# Symbulate Lab 1 - Probability Spaces

This Jupyter notebook provides a template for you to fill in.  Complete the parts as indicated.  To run a cell, hold down SHIFT and hit ENTER.

In this lab you will use the Python package [Symbulate](https://github.com/dlsun/symbulate).  You should have already completed Section 1 of the "Getting Started with Symbulate Tutorial" **ADD LINK** and read sections 1 through 3 of the [Symbulate documentation](https://dlsun.github.io/symbulate/index.html).  A few specific links to the documentation are provided below, but it will probably make more sense if you read the documentation from start to finish.  **Whenever possible, you should use Symbulate commands, not general Python code.**

To use Symbulate, you must first run (SHIFT-ENTER) the following commands.

In [1]:
from symbulate import *
%matplotlib inline

## Part I. Introduction to Symbulate, and conditional versus unconditional probability

A deck of 16 cards contains 4 cards in each of four suits ['clubs', 'diamonds', 'hearts', 'spades'].  The deck is shuffled and two cards are drawn in sequence.  We are interested in the following questions.

1. What is the probability that the first card drawn is a heart?
1. What is the probability that the second card drawn is a heart?
1. If the first card drawn is a heart, what is the probability that the second card drawn is a heart?

Before proceeding, give your best guess of each of these probabilites.

We'll use simulation to obtain approximations to the probabilities in the questions above.  First we define the deck of cards (we only care about the suits for this exercise).

In [2]:
cards = ['club', 'diamond', 'heart', 'spade'] * 4  # 4 cards of each suit
len(cards)

16

Now we define a [`BoxModel`](https://dlsun.github.io/symbulate/probspace.html#boxmodel) probability space corresponding to drawing two cards (`size=2`) from the deck at random.  We'll assume that the cards are drawn without replacement (`replace=False`).  We also want to keep track of which card was drawn first and which second (`order_matters=True`).  

In [3]:
P = BoxModel(cards, size=2, replace=False, order_matters=True)

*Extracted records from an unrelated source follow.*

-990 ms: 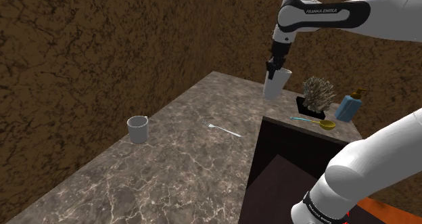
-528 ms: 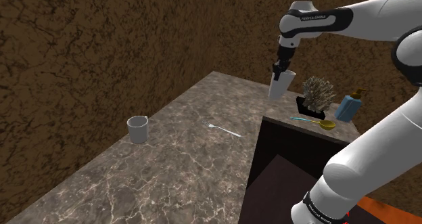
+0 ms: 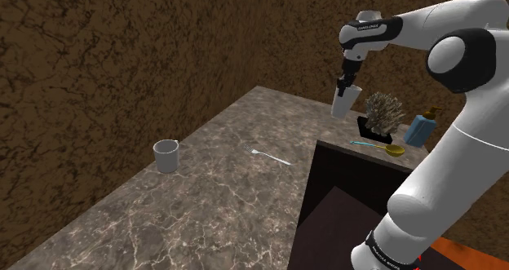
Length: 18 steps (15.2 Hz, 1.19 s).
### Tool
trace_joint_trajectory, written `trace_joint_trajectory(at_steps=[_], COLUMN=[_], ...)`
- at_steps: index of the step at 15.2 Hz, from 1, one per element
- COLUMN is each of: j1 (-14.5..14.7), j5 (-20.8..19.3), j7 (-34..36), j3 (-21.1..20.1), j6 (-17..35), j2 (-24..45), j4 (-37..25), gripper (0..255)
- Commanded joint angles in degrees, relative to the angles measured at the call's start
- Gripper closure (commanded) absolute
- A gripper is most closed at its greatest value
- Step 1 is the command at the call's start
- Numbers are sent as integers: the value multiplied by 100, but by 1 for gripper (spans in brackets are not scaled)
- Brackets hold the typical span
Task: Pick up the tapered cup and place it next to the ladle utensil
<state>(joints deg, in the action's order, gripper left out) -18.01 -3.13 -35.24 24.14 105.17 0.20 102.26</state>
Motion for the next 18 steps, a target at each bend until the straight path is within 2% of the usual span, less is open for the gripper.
trace_joint_trajectory(at_steps=[1,7,13,18], j1=[-144,-739,-1567,-1509], j5=[196,832,1448,1439], j7=[-329,-1165,-1761,-1771], j3=[140,350,321,302], j6=[20,-93,-525,-121], j2=[414,1646,3024,2994], j4=[-379,-1616,-3335,-2897], gripper=[255,255,255,255])
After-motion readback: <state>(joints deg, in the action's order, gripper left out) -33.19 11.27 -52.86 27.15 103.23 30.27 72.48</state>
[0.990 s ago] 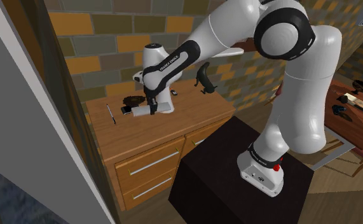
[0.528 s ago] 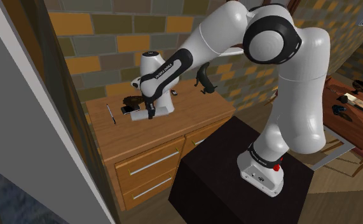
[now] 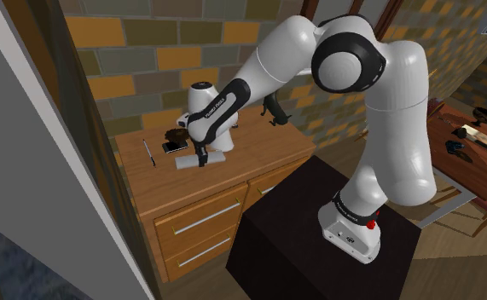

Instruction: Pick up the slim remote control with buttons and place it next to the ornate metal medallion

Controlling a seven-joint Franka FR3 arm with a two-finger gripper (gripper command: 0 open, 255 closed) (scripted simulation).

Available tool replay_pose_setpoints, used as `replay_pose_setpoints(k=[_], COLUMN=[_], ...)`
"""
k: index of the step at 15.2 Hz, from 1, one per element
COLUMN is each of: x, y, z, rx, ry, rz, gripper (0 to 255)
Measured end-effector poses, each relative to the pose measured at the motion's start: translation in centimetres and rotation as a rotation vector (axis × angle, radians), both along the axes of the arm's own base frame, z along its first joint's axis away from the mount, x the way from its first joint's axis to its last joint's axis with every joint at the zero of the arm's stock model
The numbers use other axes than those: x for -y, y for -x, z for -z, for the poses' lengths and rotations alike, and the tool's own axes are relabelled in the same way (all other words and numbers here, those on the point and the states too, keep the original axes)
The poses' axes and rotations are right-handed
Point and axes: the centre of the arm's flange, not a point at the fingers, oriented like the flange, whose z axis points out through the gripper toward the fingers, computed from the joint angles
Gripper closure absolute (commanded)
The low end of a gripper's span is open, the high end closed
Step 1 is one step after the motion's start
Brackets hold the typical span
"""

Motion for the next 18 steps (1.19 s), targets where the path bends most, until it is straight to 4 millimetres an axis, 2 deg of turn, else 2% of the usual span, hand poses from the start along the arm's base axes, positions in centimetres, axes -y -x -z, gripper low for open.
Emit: replay_pose_setpoints(k=[2, 8, 9, 15, 18], x=[0.1, 0.1, 0.1, 0.1, -0.2], y=[0.0, -0.1, -0.1, -0.1, -0.1], z=[1.1, 1.4, 1.4, 1.3, -1.7], rx=[0.000, 0.000, 0.000, 0.001, 0.002], ry=[0.000, 0.000, 0.000, 0.000, -0.001], rz=[0.000, 0.000, 0.000, 0.000, 0.000], gripper=[255, 255, 0, 0, 0])
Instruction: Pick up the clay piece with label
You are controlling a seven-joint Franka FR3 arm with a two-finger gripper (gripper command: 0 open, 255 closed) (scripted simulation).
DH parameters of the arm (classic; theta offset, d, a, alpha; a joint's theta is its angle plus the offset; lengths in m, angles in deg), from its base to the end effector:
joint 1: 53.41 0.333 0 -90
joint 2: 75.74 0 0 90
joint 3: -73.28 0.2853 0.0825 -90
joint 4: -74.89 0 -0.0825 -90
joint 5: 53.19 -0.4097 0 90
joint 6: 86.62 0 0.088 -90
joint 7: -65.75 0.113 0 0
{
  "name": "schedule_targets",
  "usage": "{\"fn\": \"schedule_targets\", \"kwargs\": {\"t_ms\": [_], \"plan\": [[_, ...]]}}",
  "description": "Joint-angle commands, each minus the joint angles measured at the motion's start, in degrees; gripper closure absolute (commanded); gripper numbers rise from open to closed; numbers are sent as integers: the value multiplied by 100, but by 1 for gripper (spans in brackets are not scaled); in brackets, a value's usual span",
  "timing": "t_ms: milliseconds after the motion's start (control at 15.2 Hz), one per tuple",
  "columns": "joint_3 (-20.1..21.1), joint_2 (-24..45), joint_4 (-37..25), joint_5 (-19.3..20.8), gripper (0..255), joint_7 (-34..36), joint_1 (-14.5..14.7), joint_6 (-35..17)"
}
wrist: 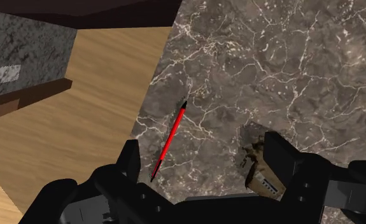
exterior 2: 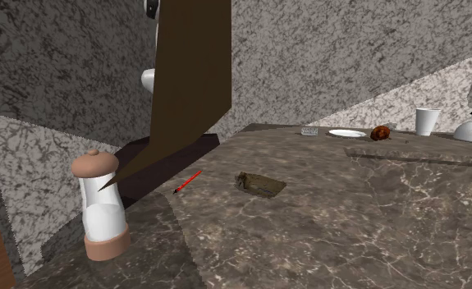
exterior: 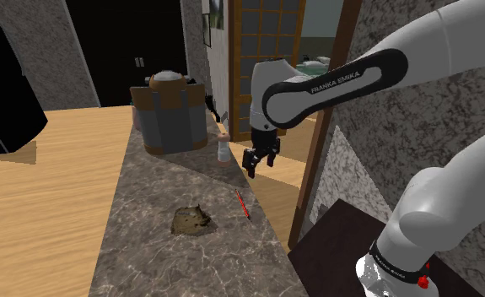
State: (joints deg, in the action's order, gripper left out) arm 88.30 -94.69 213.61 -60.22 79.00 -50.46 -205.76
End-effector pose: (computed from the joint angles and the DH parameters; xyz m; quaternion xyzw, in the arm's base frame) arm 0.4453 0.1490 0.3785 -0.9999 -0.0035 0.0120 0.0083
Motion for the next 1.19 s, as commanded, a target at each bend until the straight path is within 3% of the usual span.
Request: {"fn": "schedule_targets", "kwargs": {"t_ms": [0,594,1122], "plan": [[130,441,-127,33,0,210,2,-350],[435,2481,-1059,634,0,1235,91,-1509],[250,4314,-2424,1318,0,2078,515,-2002]]}}
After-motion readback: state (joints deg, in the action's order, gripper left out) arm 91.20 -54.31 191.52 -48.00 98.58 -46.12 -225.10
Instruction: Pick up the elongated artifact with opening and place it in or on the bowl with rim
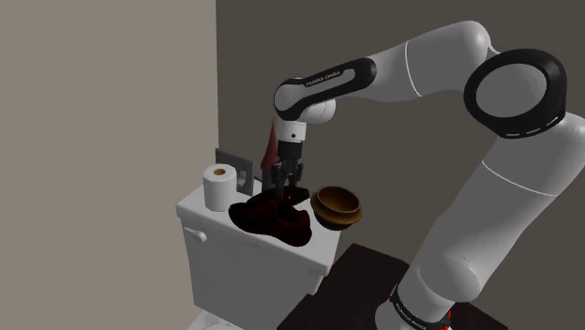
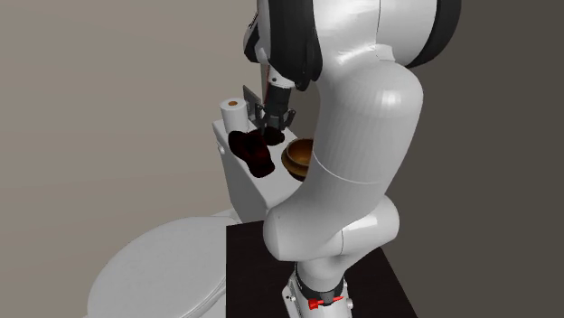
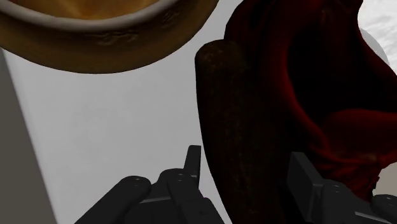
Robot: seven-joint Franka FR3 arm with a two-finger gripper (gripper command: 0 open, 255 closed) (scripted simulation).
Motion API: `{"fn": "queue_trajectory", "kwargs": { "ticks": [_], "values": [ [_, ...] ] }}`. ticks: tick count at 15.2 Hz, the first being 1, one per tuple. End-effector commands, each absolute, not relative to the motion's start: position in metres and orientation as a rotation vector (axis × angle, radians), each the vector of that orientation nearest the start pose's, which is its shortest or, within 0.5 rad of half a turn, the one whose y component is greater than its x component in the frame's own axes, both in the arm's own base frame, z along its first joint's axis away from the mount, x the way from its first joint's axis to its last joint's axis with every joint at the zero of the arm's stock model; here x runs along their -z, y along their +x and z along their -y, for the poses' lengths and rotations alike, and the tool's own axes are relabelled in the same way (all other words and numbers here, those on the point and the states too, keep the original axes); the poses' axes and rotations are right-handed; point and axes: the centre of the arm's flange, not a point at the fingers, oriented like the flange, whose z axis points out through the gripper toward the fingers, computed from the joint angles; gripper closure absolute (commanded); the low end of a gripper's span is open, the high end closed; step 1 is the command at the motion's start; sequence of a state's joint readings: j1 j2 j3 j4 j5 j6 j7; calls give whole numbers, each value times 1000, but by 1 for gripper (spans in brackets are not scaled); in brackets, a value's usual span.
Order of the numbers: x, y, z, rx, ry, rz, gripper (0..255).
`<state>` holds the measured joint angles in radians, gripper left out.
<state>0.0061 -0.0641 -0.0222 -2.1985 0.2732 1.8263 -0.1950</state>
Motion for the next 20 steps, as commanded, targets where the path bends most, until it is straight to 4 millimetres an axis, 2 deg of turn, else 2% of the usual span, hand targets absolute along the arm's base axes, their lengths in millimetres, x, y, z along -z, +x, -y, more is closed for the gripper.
{"fn": "queue_trajectory", "kwargs": {
  "ticks": [1,20],
  "values": [
    [-409,487,-4,-360,-2834,75,255],
    [-510,487,-4,-360,-2834,75,255]
  ]
}}
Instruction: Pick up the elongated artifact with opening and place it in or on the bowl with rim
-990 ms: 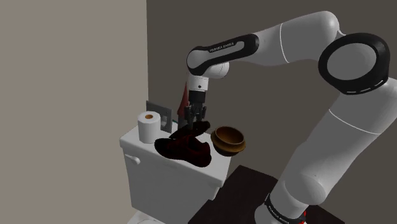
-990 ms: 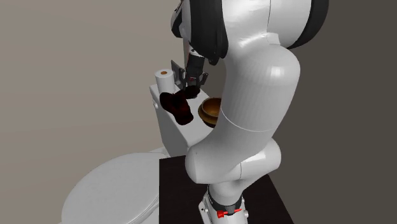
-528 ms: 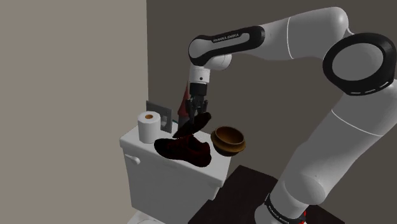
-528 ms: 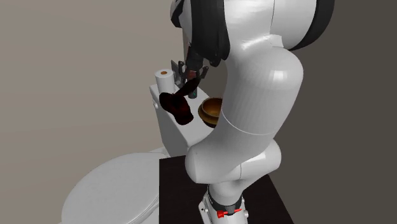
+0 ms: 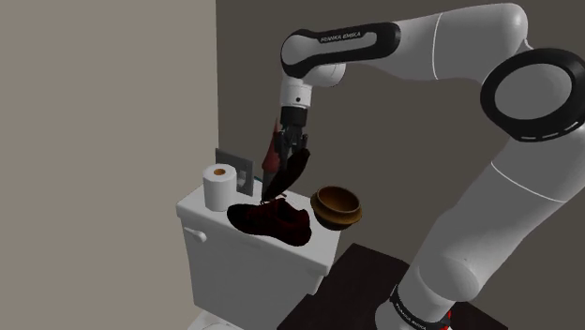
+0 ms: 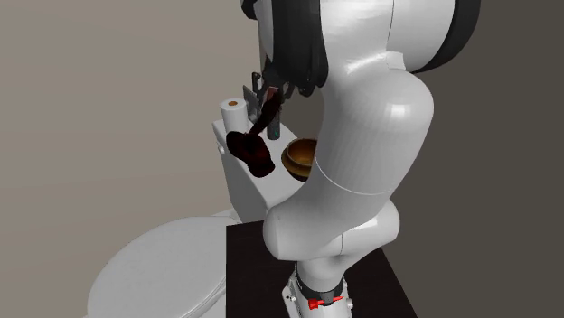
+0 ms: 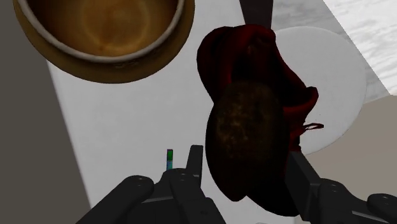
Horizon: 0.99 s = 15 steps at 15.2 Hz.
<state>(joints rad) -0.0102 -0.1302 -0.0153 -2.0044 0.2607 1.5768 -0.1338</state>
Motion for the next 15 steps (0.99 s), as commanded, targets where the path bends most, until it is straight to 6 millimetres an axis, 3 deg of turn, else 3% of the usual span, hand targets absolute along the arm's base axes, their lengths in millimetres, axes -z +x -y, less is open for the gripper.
{"fn": "queue_trajectory", "kwargs": {
  "ticks": [1,3,15],
  "values": [
    [-515,487,-4,-360,-2834,75,255],
    [-522,487,-4,-360,-2834,75,255],
    [-530,356,84,-360,-2834,75,255]
  ]
}}
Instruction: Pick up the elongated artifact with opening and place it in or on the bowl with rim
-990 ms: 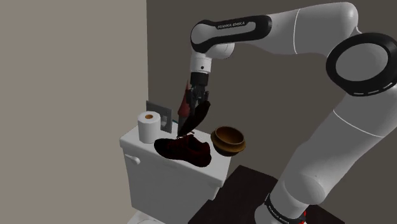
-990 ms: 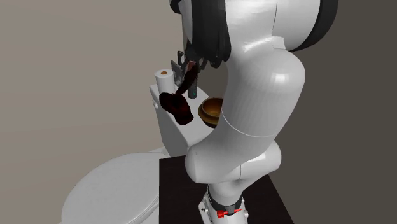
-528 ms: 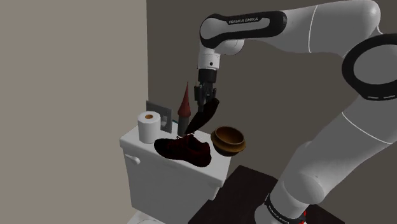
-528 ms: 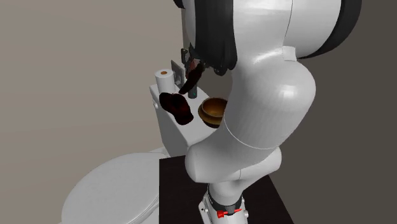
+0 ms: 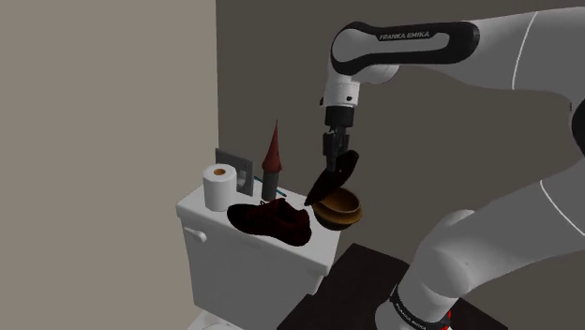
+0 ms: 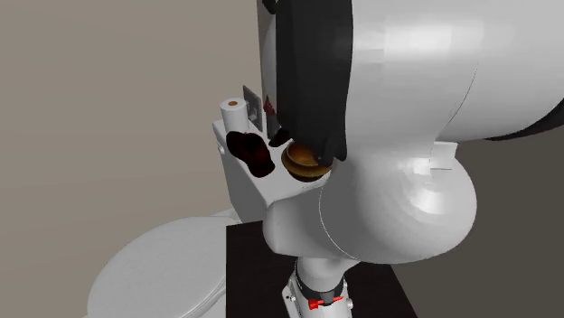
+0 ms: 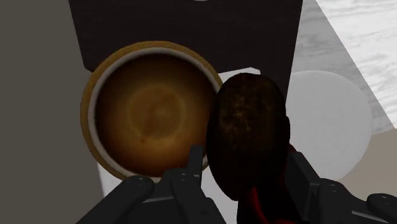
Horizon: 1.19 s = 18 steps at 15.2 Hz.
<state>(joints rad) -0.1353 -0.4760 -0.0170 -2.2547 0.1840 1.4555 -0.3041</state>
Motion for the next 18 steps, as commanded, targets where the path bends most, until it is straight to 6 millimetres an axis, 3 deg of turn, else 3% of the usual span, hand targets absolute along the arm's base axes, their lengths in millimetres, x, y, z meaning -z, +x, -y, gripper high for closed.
{"fn": "queue_trajectory", "kwargs": {
  "ticks": [1,3,17,18],
  "values": [
    [-530,345,92,-360,-2834,75,255],
    [-532,320,108,-360,-2834,75,255],
    [-458,320,108,-360,-2834,75,255],
    [-520,336,50,-91,-2800,204,0]
  ]
}}
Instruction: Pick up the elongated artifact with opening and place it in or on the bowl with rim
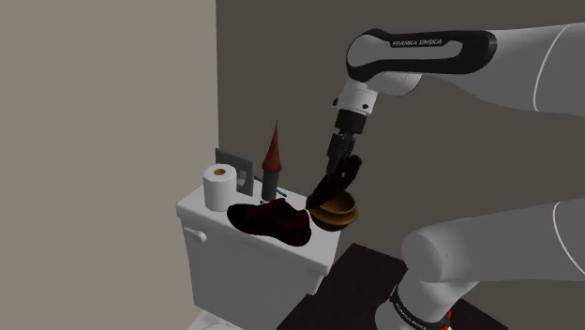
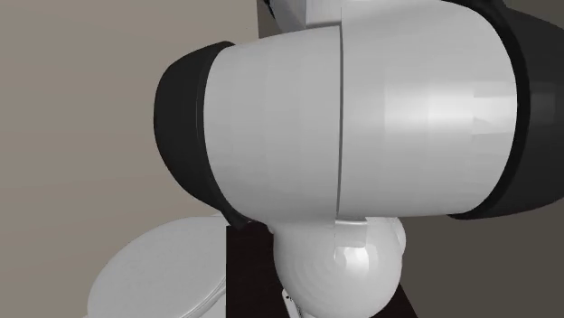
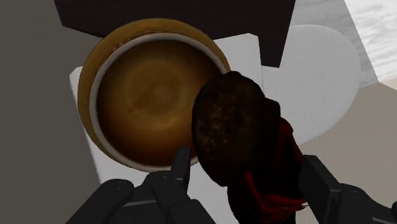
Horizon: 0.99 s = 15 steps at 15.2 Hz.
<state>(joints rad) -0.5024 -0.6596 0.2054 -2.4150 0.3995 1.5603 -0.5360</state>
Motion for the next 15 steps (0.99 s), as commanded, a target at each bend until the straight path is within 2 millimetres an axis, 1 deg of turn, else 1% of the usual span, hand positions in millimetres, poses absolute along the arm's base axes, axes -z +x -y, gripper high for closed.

The `.draw()` method simulates a single outcome from the probability space.  Note that each outcome is an ordered pair of cards.

In [4]:
P.draw()

(spade, spade)

Many outcomes can be simulated using `.sim()`. The following simulates 10000 draws and stores the results in the variable `sims`.

In [5]:
sims = P.sim(10000)
sims

Index,Result
0,"(spade, heart)"
1,"(club, club)"
2,"(heart, heart)"
3,"(heart, diamond)"
4,"(heart, club)"
5,"(club, diamond)"
6,"(spade, heart)"
7,"(heart, diamond)"
8,"(diamond, spade)"
...,...


We can summarize the simulation results with `.tabulate()`.  Note that `('heart', 'club')` is counted as a separate outcome than `('club', 'heart')` because the order matters.

In [6]:
sims = P.sim(10000)
sims.tabulate()

Outcome,Value
"(club, club)",495
"(club, diamond)",672
"(club, heart)",631
"(club, spade)",650
"(diamond, club)",656
"(diamond, diamond)",465
"(diamond, heart)",661
"(diamond, spade)",696
"(heart, club)",702
"(heart, diamond)",697


The above table could be used to estimate the probabilities in question.  Instead, we will illustrate several other tools available in Symbulate to summarize simulation output.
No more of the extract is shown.